One of the aims of yoga is freedom from the desires every human has. To find peace and equanimity within our daily actions, knowing that peace inwardly, even when others may perceive it as otherwise. As someone who has had many desires, and probably still has many, it is a freeing practice, though not without the resistance from within. I hear many who say they are free from all earthly desires, but then act in ways other than that. My thought is that when it happens, it is something I will know inwardly, there will be no need to share it with others. In the mean time, for each of us who struggles with less than enlightened thoughts, I wanted to share from my toolbox.
"Those who say it, know it not. Those who know it, say it not."
- Yogiraj Gurunath Siddhanath
I most certainly still have desires, I am not yet a saint and maybe spinning that wheel for many incarnations to come, who knows. For a long time though, wanting to achieve freedom from many of my thoughts, I would see the desires within me, and stuff them down, believing inwardly they were wrong, or that they would prevent me from achieving the liberation I sought. Even worse, at times, believing that I had transcended those very desires. Some of this may have stemmed from my religious upbringing, where I was informed I would be punished if I broke the rules. Yoga simply provides a method by which it is known one can achieve liberation. It does not make the sins ( which simply means mistakes ) a BAD thing, simply a choice that takes us away from the ultimate liberation we seek. It was a breath of fresh air when I first read that in Yogananda's work.

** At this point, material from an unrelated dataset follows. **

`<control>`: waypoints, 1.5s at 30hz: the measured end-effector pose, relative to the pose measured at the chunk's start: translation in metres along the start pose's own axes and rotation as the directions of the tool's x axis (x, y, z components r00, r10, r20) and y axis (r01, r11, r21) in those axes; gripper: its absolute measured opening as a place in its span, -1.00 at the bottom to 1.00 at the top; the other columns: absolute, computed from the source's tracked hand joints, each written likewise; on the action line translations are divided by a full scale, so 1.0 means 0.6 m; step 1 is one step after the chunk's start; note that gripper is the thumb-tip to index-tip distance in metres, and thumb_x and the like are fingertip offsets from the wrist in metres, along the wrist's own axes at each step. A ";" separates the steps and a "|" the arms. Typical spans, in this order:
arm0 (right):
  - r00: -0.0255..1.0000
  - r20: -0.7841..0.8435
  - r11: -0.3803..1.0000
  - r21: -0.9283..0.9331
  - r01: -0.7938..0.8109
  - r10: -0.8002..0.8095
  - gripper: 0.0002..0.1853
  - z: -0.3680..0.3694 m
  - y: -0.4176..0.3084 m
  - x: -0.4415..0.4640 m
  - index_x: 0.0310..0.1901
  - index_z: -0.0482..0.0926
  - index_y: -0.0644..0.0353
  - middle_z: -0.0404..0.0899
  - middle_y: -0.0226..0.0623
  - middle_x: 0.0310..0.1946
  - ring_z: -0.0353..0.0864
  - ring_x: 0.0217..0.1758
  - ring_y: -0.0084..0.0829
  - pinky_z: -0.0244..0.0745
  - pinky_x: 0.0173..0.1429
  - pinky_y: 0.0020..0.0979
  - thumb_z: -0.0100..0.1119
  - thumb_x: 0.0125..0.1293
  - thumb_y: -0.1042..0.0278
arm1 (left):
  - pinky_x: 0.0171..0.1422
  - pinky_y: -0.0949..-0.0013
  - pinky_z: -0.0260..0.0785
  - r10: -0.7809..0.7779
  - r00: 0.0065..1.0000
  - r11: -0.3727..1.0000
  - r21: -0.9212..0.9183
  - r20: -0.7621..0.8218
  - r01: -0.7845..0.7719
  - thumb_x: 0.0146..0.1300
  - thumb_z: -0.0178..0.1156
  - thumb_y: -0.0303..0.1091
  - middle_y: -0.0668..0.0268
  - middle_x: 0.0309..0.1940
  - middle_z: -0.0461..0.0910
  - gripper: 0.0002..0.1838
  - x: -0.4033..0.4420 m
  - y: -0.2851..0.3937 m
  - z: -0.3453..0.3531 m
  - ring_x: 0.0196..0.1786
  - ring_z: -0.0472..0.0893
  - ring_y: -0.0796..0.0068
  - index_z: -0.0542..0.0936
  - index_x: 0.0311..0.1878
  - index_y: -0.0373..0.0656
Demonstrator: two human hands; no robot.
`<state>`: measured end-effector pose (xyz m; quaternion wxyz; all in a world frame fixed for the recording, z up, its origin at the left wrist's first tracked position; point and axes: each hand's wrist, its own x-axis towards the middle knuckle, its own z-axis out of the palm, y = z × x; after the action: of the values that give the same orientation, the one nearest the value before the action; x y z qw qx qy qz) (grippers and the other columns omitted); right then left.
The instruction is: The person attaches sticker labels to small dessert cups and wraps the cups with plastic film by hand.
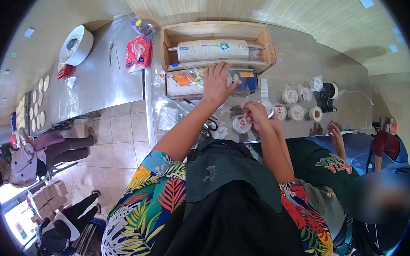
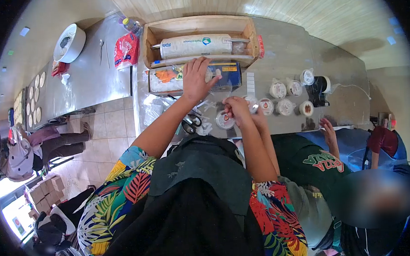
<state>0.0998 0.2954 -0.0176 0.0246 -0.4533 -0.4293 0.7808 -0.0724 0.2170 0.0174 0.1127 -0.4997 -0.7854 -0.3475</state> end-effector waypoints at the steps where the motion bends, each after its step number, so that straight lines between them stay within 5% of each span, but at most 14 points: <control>1: 1.000 -0.004 1.000 0.001 0.001 -0.001 -0.87 0.003 0.004 0.006 -0.41 0.51 0.20 0.41 -0.42 -0.72 0.28 -0.79 -0.63 0.09 -0.75 -0.57 0.13 0.18 0.33 | 0.25 0.09 0.10 -0.031 0.999 0.999 -0.011 0.031 0.031 0.00 0.31 -0.01 0.18 0.03 0.42 -0.39 -0.004 -0.004 0.007 0.12 0.35 0.12 0.45 0.06 -0.17; 7: 0.998 -0.050 0.998 -0.043 -0.041 0.039 -0.82 0.022 0.034 0.038 -0.38 0.54 0.20 0.41 -0.43 -0.70 0.28 -0.77 -0.63 0.09 -0.74 -0.57 0.15 0.24 0.26 | 0.22 0.07 0.09 -0.069 0.997 0.997 0.050 0.039 0.067 -0.05 0.33 -0.01 0.28 0.01 0.42 -0.49 -0.012 -0.003 0.008 0.14 0.32 0.16 0.59 -0.05 -0.09; 12: 0.989 -0.026 0.921 0.368 -0.128 0.147 -0.81 0.018 0.025 0.031 -0.25 0.54 0.19 0.45 -0.44 -0.64 0.25 -0.74 -0.63 0.17 -0.65 -0.56 0.15 0.27 0.24 | 0.17 0.08 0.11 -0.118 0.990 0.990 0.093 0.075 0.111 -0.10 0.37 -0.05 0.33 -0.02 0.41 -0.50 -0.020 -0.004 0.007 0.15 0.29 0.17 0.62 -0.05 -0.01; 16: 0.988 -0.050 0.902 0.417 -0.111 0.144 -0.76 0.001 0.007 -0.005 -0.16 0.53 0.19 0.47 -0.40 -0.56 0.34 -0.64 -0.63 0.23 -0.59 -0.59 0.19 0.24 0.22 | 0.16 0.09 0.12 -0.080 0.996 0.991 0.111 0.044 0.075 -0.12 0.38 -0.10 0.33 -0.02 0.41 -0.51 -0.024 -0.011 0.014 0.15 0.30 0.17 0.62 -0.05 -0.01; 18: 0.932 -0.316 0.982 0.001 0.188 -0.178 -0.82 0.001 -0.006 -0.015 -0.16 0.51 0.22 0.50 -0.38 -0.52 0.40 -0.56 -0.64 0.21 -0.59 -0.61 0.12 0.29 0.31 | 0.17 0.10 0.12 -0.083 0.996 0.990 0.115 0.038 0.079 -0.12 0.38 -0.12 0.33 -0.01 0.42 -0.52 -0.023 -0.013 0.016 0.16 0.30 0.17 0.61 -0.05 0.00; 19: 0.931 -0.318 0.983 -0.006 0.186 -0.178 -0.82 0.005 -0.013 -0.015 -0.16 0.51 0.22 0.50 -0.38 -0.52 0.40 -0.56 -0.64 0.21 -0.59 -0.61 0.12 0.29 0.31 | 0.18 0.09 0.13 -0.079 0.997 0.994 0.075 0.021 0.077 -0.13 0.40 -0.13 0.30 0.02 0.40 -0.49 -0.025 -0.016 0.016 0.17 0.29 0.14 0.59 -0.02 -0.01; 21: 0.869 -0.193 0.888 -0.170 0.427 -0.455 -0.82 0.022 -0.028 -0.003 -0.11 0.49 0.28 0.53 -0.34 -0.45 0.49 -0.45 -0.60 0.37 -0.51 -0.60 0.08 0.31 0.41 | 0.18 0.07 0.15 -0.076 0.997 0.997 0.028 0.001 0.076 -0.14 0.41 -0.14 0.26 0.06 0.38 -0.45 -0.029 -0.018 0.018 0.19 0.29 0.10 0.57 0.00 -0.01; 24: 0.833 -0.116 0.841 -0.062 0.538 -0.541 -0.82 0.069 -0.044 0.028 -0.08 0.47 0.33 0.55 -0.30 -0.37 0.55 -0.36 -0.54 0.53 -0.34 -0.53 0.01 0.31 0.52 | 0.21 0.03 0.17 -0.139 0.985 0.986 -0.106 -0.101 0.128 -0.21 0.48 -0.20 0.13 0.17 0.27 -0.30 -0.035 -0.021 0.020 0.24 0.24 0.02 0.47 0.10 -0.04; 26: 0.872 -0.126 0.878 0.018 0.478 -0.472 -0.82 0.088 -0.047 0.043 -0.08 0.47 0.34 0.55 -0.28 -0.31 0.56 -0.30 -0.51 0.56 -0.25 -0.49 -0.01 0.30 0.54 | 0.24 0.00 0.17 -0.181 0.973 0.961 -0.239 -0.146 0.143 -0.28 0.53 -0.25 -0.01 0.23 0.15 -0.08 -0.042 -0.030 0.027 0.26 0.21 -0.06 0.30 0.24 -0.05; 33: 0.948 -0.027 0.927 0.201 0.316 -0.317 -0.70 0.111 -0.040 0.061 0.01 0.48 0.32 0.51 -0.26 -0.13 0.53 -0.09 -0.45 0.52 -0.02 -0.41 -0.12 0.26 0.60 | 0.30 0.02 0.11 -0.238 0.951 0.915 -0.374 -0.197 0.151 -0.27 0.50 -0.34 -0.10 0.23 0.12 0.08 -0.062 -0.040 0.025 0.28 0.17 -0.11 0.06 0.35 -0.19; 35: 0.949 0.011 0.924 0.232 0.303 -0.314 -0.68 0.111 -0.042 0.064 0.03 0.48 0.31 0.51 -0.28 -0.13 0.52 -0.07 -0.45 0.50 0.01 -0.39 -0.13 0.25 0.60 | 0.32 0.04 0.10 -0.312 0.926 0.949 -0.018 -0.213 0.316 -0.24 0.47 -0.37 -0.13 0.21 0.13 0.09 -0.060 -0.016 0.006 0.25 0.19 -0.15 0.00 0.35 -0.35; 36: 0.953 0.017 0.931 0.216 0.293 -0.304 -0.66 0.112 -0.043 0.064 0.04 0.48 0.31 0.50 -0.29 -0.13 0.51 -0.05 -0.45 0.49 0.03 -0.37 -0.13 0.24 0.59 | 0.32 0.04 0.10 -0.313 0.924 0.948 -0.015 -0.221 0.317 -0.24 0.47 -0.37 -0.13 0.21 0.13 0.09 -0.063 -0.013 0.013 0.25 0.19 -0.15 0.00 0.35 -0.35; 41: 0.963 0.027 0.939 0.228 0.257 -0.270 -0.63 0.130 -0.051 0.050 0.06 0.45 0.34 0.51 -0.26 -0.07 0.49 -0.02 -0.40 0.43 0.12 -0.31 -0.12 0.20 0.61 | 0.33 0.04 0.07 -0.484 0.853 0.828 -0.416 -0.193 0.376 -0.17 0.43 -0.40 -0.17 0.17 0.18 0.05 -0.066 -0.009 0.031 0.21 0.24 -0.14 -0.03 0.34 -0.42; 45: 0.980 0.082 0.895 0.427 0.132 -0.183 -0.59 0.136 -0.049 0.050 0.09 0.41 0.35 0.50 -0.23 -0.06 0.48 0.02 -0.35 0.39 0.17 -0.29 -0.14 0.16 0.58 | 0.32 0.06 0.10 -0.485 0.853 0.829 -0.410 -0.192 0.379 -0.18 0.43 -0.40 -0.15 0.17 0.20 0.03 -0.055 -0.007 0.014 0.22 0.24 -0.11 0.00 0.32 -0.43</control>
<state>0.0126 0.2738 0.0002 0.1589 -0.3534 -0.2875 0.8759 -0.0591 0.1980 -0.0080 0.0504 -0.2630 -0.7769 -0.5698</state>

Stuffing those desires down though, making them bad, or at the very least fearing they would prevent me from achieving liberation, only forces them in to the shadow. A shadow which has played out for me in ways which were quite humiliating at times. The more we meditate, the more our shadow emerges in to our consciousness, and the better our opportunity to acknowledge the desire or habit beneath it, and attend to it in a gentle and compassionate way. A refusal to acknowledge, understand or love it now, will ultimately lead to it playing out in our life as some kind of drama or embarrassment.
"Unless the desire to be special disappears, you will never be special. Unless you relax into your ordinariness, you will never relax.”
Certainly I have discovered desires which are of the heart, which can provide transitory joy on the planet, and I love seeing them manifest for me. Then there are definitely those desires I have which have been harmful to my evolution, and the lives of others. It can shocking when we stumble upon those in our own being, but I am ever grateful to yoga and the support from my yoga master in ridding myself of them. The hatred, the self loathing, the need to punish myself, the desire for revenge, the need for approval, the greed, the jealousy. These have all emerged within my awareness over the years, and it would be so easy to project it on to others. But through studying yoga, I know that I will only progress in life by conquering them in me. Before yoga, I did not believe I had the strength to face them within myself.
“The peace of God is with them whose mind and soul are in harmony, who are free from desire and wrath, who know their own soul.”
― The Bhagavad Gita
Whenever I sit with my own anger, I know a desire or a need is not being met. It is tempting to want to throw the anger at another person. "They made me angry because they did such and such" But that takes the focus off of me, and the need and desire I have. Not to mention it creates karmic patterns that will only make my journey more challenging. So instead, I need to be honest with myself and ask what desire or need I have. Sometimes that need can surface in moments, other times, it can take deeper questioning and more life experience to discover it. But it is never voiced and acknowledged, when I refuse to believe it is there, hoping I have already release it. Many times I find myself working through something I have already worked through, but I cannot judge it if I hope to master it.
Once I am aware of the desire, I am able to let it go and ask for support in releasing it. Once I am aware of the need, I can make it happen for myself, or ask for support with that. As long as I deny it, it can have power over me. Letting go of the desire does not mean that it does not happen for me, it means that I will not allow myself to suffer because of it. My life has become much more enjoyable, and much more peaceful as my meditation practice has deepened and I have set myself free from the prison of guilt and shame. They still make themselves known from time to time, but that is the beauty of my practice, it gives me the strength to conquer even the most painful ones.
Sometimes the meditations are an uphill paddle, with my monkey mind chattering away relentlessly, holding on to the belief it is in control of the bigger picture. Some days my mind is like a pond at dawn, undisturbed by even the sleeping swans. I truly look forward to that day when I have conquered the desires that leave me feeling imprisoned. Until that time, I will continue to listen inwardly to my intuition, and outwardly to the words of ones wiser than me, and commit to making the changes that will allow me to find greater peace, joy and love within.